For each line below that contains the word "things", make a copy.

(Data items)
━━━━━━
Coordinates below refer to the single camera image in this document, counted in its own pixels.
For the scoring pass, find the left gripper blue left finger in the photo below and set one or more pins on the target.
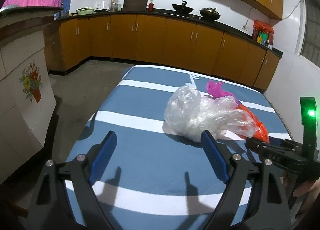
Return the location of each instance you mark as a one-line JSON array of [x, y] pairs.
[[99, 156]]

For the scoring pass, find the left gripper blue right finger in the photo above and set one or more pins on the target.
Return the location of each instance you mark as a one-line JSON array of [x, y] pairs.
[[215, 153]]

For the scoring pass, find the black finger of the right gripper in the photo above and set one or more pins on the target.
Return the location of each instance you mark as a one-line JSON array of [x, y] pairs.
[[277, 150]]

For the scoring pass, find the red plastic bag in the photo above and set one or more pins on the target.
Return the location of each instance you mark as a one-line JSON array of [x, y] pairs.
[[261, 132]]

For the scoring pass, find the clear plastic bag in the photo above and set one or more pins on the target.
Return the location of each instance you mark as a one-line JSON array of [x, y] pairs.
[[188, 114]]

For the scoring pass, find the magenta plastic bag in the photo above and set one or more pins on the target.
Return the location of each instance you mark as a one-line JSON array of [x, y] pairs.
[[216, 91]]

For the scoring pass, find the lower wooden kitchen cabinets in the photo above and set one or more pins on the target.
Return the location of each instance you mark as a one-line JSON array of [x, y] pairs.
[[160, 38]]

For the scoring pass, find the person's hand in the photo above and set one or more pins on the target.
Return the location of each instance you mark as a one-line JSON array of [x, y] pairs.
[[309, 190]]

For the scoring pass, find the blue white striped tablecloth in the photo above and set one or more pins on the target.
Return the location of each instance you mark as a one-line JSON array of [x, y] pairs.
[[154, 180]]

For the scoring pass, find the white cabinet flower decal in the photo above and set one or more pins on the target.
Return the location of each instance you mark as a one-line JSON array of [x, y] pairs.
[[27, 101]]

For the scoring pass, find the window with grille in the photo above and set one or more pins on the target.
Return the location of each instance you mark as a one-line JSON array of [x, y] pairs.
[[309, 35]]

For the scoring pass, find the red bag with bottles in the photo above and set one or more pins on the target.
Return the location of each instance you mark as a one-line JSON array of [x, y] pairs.
[[263, 33]]

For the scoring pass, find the black wok right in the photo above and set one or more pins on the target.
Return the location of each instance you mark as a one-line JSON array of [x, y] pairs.
[[209, 14]]

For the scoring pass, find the black wok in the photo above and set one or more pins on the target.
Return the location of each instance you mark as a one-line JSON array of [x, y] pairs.
[[209, 14], [182, 8]]

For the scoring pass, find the green basin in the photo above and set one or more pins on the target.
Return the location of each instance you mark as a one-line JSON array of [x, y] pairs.
[[85, 11]]

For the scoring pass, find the jars with plastic bag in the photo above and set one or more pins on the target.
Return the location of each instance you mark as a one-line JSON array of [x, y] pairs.
[[114, 6]]

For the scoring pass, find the dark cutting board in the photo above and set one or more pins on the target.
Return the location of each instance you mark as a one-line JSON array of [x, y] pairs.
[[135, 5]]

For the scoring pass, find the black wok left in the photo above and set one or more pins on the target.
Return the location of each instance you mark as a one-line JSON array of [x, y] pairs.
[[182, 8]]

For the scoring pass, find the red bottle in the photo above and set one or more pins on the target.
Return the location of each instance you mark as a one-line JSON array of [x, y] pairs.
[[151, 5]]

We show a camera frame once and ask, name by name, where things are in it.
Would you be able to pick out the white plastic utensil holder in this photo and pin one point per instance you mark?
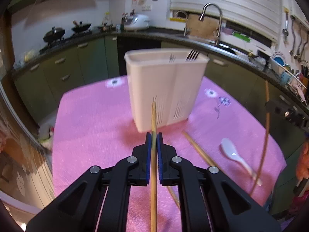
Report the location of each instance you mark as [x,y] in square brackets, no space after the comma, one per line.
[167,78]

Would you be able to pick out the white rice cooker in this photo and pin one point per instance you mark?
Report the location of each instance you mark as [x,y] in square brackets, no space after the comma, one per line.
[136,22]

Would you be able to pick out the pink floral tablecloth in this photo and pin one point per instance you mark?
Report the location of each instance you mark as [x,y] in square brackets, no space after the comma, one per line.
[94,126]

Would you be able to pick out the small pot on counter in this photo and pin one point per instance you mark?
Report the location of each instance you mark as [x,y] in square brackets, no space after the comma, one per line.
[105,27]

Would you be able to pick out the green lower cabinets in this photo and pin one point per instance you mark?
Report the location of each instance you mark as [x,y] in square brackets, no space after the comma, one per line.
[45,83]

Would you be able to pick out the wooden chopstick dark tip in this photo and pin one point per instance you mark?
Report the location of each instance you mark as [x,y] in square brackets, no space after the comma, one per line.
[263,155]

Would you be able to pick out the floral glass sliding door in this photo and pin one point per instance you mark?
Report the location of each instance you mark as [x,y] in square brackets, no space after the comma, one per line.
[25,168]

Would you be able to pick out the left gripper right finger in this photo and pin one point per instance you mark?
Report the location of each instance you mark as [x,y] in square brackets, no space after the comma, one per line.
[209,199]

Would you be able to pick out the black pan with handle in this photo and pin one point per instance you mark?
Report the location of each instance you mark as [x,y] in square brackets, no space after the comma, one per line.
[80,27]

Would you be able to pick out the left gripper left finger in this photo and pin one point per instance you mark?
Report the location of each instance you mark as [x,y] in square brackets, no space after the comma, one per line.
[98,200]

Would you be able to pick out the white ceramic spoon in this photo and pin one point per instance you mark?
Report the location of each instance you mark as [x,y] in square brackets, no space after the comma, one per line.
[231,152]

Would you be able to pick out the wooden cutting board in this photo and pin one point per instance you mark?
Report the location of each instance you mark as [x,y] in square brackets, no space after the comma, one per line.
[206,29]

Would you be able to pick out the white window blind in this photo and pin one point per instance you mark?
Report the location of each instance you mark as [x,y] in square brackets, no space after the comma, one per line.
[261,16]

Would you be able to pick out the person's right hand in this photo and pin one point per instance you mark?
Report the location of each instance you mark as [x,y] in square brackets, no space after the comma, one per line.
[303,163]

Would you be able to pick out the black plastic fork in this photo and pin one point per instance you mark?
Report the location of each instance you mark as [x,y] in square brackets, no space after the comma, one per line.
[192,55]

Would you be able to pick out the chrome kitchen faucet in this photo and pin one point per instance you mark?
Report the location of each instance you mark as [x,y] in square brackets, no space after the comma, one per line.
[220,18]

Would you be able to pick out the dish rack with dishes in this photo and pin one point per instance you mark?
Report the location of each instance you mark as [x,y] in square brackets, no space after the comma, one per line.
[284,71]

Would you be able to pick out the black wok with lid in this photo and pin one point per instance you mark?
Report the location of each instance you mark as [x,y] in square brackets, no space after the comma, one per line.
[54,35]

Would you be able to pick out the hanging ladle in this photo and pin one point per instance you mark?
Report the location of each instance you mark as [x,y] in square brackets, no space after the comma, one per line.
[285,29]

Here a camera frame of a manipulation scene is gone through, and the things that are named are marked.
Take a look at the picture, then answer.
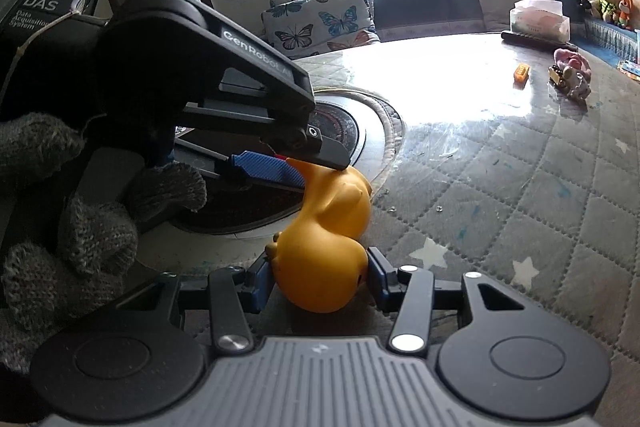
━━━━━━
● ANSWER SECTION:
We show a camera frame once and ask, name by name, where things are in it.
Here a camera frame of a manipulation scene is gone through, and the things that are named are marked.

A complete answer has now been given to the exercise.